Same Stats, Different Graphs11 Mar 2018
Back in May of 2017 a really cool image appeared in my Twitter feed. Here it is:
The image is even cooler than just the cool moving dots, but to understand why, I have to discuss a tiny bit of stats and a tiny bit of computer science.
(If you already know all about simulated annealing, Anscombe’s quartet, and just want some code to generated datasets with identical summary statistics, check out my github project)
Suppose I show you the descriptive statistics of four different datasets, and they looked like this:
|Dataset||mean x||std dev x||mean y||std dev y||correlation||linear regression line|
|Dataset 1||9||11||7.50||4.12||0.816||y = 3 + 0.5x|
|Dataset 2||9||11||7.50||4.12||0.816||y = 3 + 0.5x|
|Dataset 3||9||11||7.50||4.12||0.816||y = 3 + 0.5x|
|Dataset 4||9||11||7.50||4.12||0.816||y = 3 + 0.5x|
They all look pretty similar, right? But when you plot them, they actually look extremely different.

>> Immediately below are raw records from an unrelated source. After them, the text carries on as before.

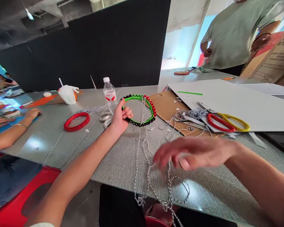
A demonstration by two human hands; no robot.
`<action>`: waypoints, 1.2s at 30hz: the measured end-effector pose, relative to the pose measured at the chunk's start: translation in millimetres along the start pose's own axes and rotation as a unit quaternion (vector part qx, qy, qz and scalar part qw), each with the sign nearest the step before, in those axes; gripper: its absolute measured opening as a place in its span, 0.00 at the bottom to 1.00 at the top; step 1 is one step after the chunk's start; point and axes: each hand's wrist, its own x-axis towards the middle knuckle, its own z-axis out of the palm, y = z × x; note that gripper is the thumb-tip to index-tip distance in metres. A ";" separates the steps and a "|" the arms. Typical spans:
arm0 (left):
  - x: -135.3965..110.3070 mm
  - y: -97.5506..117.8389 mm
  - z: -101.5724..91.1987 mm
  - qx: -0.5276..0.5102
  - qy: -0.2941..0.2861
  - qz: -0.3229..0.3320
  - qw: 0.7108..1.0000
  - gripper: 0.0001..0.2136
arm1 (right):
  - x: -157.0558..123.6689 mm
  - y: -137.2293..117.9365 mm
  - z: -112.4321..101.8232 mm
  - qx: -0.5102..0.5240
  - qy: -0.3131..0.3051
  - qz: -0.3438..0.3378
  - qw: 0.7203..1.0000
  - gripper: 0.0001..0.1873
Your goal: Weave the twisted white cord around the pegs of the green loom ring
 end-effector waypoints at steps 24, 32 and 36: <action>-6.4 -2.1 2.9 -0.086 -0.002 0.014 0.996 0.15 | 36.1 21.6 7.1 -0.052 0.358 0.084 0.929 0.24; -10.2 -6.7 5.2 -0.077 -0.011 0.004 0.997 0.13 | 48.1 14.5 31.3 0.088 0.209 0.011 0.974 0.23; -5.2 -1.2 1.3 -0.085 0.007 0.013 0.996 0.13 | 23.1 -0.4 34.6 0.142 -0.286 0.091 0.943 0.26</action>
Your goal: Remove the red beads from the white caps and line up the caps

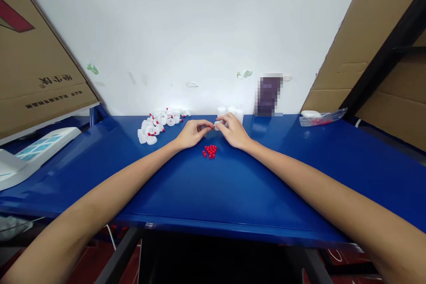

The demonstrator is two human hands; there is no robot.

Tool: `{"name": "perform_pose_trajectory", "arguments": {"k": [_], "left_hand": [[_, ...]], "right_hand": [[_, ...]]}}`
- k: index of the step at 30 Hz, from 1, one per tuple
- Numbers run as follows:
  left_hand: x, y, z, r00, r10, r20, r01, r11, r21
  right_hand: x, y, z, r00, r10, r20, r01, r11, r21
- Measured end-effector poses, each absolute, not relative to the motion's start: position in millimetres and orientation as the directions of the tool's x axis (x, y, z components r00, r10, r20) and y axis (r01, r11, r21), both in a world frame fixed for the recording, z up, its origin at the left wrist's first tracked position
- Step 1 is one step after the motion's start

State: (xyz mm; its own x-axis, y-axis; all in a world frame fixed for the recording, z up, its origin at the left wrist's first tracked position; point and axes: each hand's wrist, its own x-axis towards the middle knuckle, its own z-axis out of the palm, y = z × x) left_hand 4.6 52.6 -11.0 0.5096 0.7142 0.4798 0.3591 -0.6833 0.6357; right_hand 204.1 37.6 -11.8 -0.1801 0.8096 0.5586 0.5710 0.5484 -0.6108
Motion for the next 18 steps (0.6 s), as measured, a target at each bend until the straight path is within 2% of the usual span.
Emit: {"name": "perform_pose_trajectory", "arguments": {"k": [2,6,11,13,15,18], "left_hand": [[6,51,-12,0.507,0.704,0.497,0.327,-0.691,0.645],[7,48,-11,0.496,0.687,0.532,0.334,-0.716,0.613],[6,47,-10,0.499,0.677,0.541,0.399,-0.734,0.550],[5,46,-9,0.538,0.659,0.526,0.480,-0.752,0.451],[5,44,-7,0.596,0.634,0.493,0.567,-0.767,0.301],[5,40,-4,0.661,0.602,0.449,0.624,-0.773,0.118]], "right_hand": [[203,41,-13,-0.246,0.788,0.564,0.570,0.588,-0.574],[203,42,-13,-0.283,0.828,0.484,0.613,0.544,-0.573],[204,34,-11,-0.232,0.880,0.414,0.570,0.468,-0.676],[204,32,-11,-0.217,0.889,0.404,0.538,0.454,-0.710],[204,31,-12,-0.210,0.885,0.417,0.520,0.462,-0.718],[203,32,-13,-0.217,0.874,0.434,0.500,0.481,-0.720]]}}
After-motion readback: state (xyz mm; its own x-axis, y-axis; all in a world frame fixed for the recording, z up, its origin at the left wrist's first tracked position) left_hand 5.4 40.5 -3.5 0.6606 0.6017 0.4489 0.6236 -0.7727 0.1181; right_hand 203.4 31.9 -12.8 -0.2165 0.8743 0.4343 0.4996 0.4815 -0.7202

This is a famous dataset called “Anscombe’s Quartet,” named after the English statistician Frank Anscombe. The existence of this dataset is an argument to not just run summary statistics, but try to get to know your data better before using it to make decisions. Plot it, make histograms, look for repeated values, etc.
Two researchers from Autodesk, Justin Matejka and George Fitzmaurice, took this idea and cranked it up to 11.
After thinking about Anscombe’s quarter, the two Autodesk researchers wondered if they could construct wildly different looking graphs with the same summary statistics. It’s unknown how exactly Anscombe created his quartet. Matejka and Fitzmaurice wondered if they could computationally generate different datasets that looked wildly different but statistically identical. And by wildly different, we’re talking the different between a point cloud and a dinosaur.
I highly encourage you to read the paper from Autodesk, which you can check out here. It’s only four pages long and very clear, with a great motivation and a nice description of their algorithm and extensions.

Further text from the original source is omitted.